Originally Published 2004-03-31 05:03:51 Published on Mar 31, 2004
Elections-2004 has thrown up a question without addressing it, leave alone answering it. By drumming up on the Vajpayee leadership, the BJP-NDA may have kept the nation¿s focus away from the obvious question, but the latter does remain, however much in the background as they may deem fair: After Vajpayee, Who?
A Nation in Need of Leaders
Elections-2004 has thrown up a question without addressing it, leave alone answering it. By drumming up on the Vajpayee leadership, the BJP-NDA may have kept the nation's focus away from the obvious question, but the latter does remain, however much in the background as they may deem fair: After Vajpayee, Who?
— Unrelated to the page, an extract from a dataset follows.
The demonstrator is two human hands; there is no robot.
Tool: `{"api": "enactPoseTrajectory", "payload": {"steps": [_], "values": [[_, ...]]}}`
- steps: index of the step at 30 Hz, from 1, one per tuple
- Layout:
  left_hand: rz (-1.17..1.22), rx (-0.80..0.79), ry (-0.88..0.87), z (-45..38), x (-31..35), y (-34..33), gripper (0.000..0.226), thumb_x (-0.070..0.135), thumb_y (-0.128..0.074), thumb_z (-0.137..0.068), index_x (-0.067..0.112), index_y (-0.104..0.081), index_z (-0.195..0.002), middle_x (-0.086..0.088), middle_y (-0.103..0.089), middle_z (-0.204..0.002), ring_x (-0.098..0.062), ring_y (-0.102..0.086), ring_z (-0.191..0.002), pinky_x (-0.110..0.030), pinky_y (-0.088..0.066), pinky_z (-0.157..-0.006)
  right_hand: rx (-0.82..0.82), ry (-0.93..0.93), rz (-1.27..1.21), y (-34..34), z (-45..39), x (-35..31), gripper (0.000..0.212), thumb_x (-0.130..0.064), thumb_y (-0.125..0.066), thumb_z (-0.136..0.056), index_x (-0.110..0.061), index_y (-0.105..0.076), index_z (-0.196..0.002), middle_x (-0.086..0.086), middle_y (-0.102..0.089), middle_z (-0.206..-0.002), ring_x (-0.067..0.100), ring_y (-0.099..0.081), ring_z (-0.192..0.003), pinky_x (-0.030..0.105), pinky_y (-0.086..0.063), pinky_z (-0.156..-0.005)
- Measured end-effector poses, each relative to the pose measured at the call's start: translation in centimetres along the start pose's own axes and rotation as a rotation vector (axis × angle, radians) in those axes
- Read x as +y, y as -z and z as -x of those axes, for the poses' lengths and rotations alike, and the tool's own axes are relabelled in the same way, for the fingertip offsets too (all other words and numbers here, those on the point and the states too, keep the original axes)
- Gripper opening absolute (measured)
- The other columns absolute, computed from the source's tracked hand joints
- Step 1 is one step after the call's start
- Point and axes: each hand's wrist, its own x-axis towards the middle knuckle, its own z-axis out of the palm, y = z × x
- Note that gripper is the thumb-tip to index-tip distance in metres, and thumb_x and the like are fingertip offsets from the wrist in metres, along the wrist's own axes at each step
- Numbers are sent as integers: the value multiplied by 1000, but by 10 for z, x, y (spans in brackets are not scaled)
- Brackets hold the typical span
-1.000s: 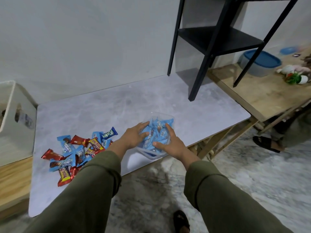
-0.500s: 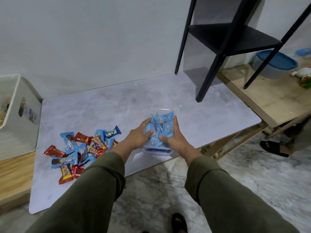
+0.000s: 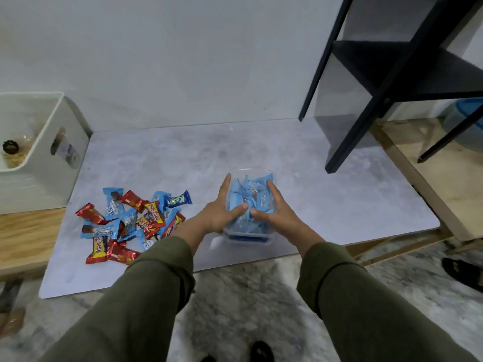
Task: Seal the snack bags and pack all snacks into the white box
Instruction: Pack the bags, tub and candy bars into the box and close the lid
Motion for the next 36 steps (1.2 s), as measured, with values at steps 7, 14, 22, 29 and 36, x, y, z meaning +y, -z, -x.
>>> {"api": "enactPoseTrajectory", "payload": {"steps": [7,14,22,29,36], "values": [[-44,60,-33,-6,-4,-5,75,49,-55,-88,42,-7,-145,-5,-46,-141,-29,-56,-114,-37,-53,-89,-46,24,-85,9,-6,9,81,-15,-76,-77,-30,-28,-141,0,-43,-136,21,-52,-121,33,-50,-97],[40,111,-1,4,2,-15,73,46,-58,-88,42,-12,-144,-2,-50,-132,-29,-58,-110,-42,-57,-84,-101,37,-21,20,-2,2,83,-19,-78,-75,-31,-29,-141,-3,-45,-135,20,-53,-120,40,-48,-101],[172,257,-33,41,25,29,76,42,-65,-85,44,-17,-143,3,-47,-125,-26,-56,-109,-43,-58,-80,-161,163,89,-1,10,-70,82,-11,-75,-78,-27,-28,-143,-2,-44,-130,18,-53,-113,30,-50,-94],[146,449,-95,96,22,119,77,39,-69,-82,38,-23,-144,1,-48,-131,-25,-54,-116,-43,-50,-95,-244,274,129,-71,17,-153,82,-7,-74,-78,-25,-28,-144,0,-44,-126,17,-53,-108,26,-49,-88],[228,516,-62,167,-19,232,75,38,-68,-83,45,-23,-142,1,-42,-130,-32,-57,-108,-46,-60,-66,-291,401,166,-196,11,-218,82,-9,-75,-77,-24,-29,-144,6,-42,-139,20,-52,-113,29,-49,-89]]}}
True, the BJP and maybe the NDA too has an answer in Advani. Neither is Advani growing younger, nor can the nation's complexities and fate be linked to that of an individual. Those who believe in status quo or fatalists, as you may care to describe them, would readily refer to the Nehruvian era, when similar questions were thrown up in the latter's life-time, but ready answers found with his exit. There are those who would credit the short-lived Prime Ministerial tenure of the short-stature Shastri to be as tall, if not taller, than Jawaharlal's contributions to nation and institution-building.

True, it is the crisis that brings out the best in men and nations, as the shocking exit of Shastri and Indira Gandhi - separated though by 18 long years - showed. Also true, leaders are not made to order, or created by laws - the reverse of the 'blue-eyed baby syndrome', often mentioned in any treatise on British jurisprudence or common law practices. Instead, political leaders, like their respective nations, are products of circumstances, environment, and at times, 'accidents'. Not all heirs-apparent ascend to the throne, nor every discard of a time end up in the dustbin of history.

That way, Sanjay Gandhi, who was groomed to govern, reached nowhere despite all the props. Rajiv Gandhi, despite being tutored, was still ready for the job when Prime Ministership came his way. MGR, NTR and now Jayalalitha have all been products of a process but were not really a part of it. Yet, they readily re-adjusted themselves to change better than many experienced politicians. The two Yadavs and Mayawati up North have brought with them years of political experience at the grass-roots level, which only the likes of M Karunanidhi could claim credit for in the South. Yet, Rabri Devi stands apart, whoever or whatever be the power behind the throne, just as MGR was running Tamil Nadu from sick-bed for a couple of years at a stretch, with no marks of his ailment left to be argued out by future generations, for or against his decision-making capacity of the times.

It is not just India that worships its political heroes -- maybe we are a little too loud compared to some, maybe we are a little too muted compared to a few others. Maybe it has something to do with mono-theism in some nations, where they idolize one leader at a time, often during his lifetime. By the same token, India with its millions of deities, big and small, relevant and reverent, also has its own share of political leaders. These political leaders often require a political vehicle, and that is what their respective political parties end up becoming. The uncompromising personal egos with no real ideological divide between certain pairs of leaders, particularly at the regional and sub-regional levels may prove a point.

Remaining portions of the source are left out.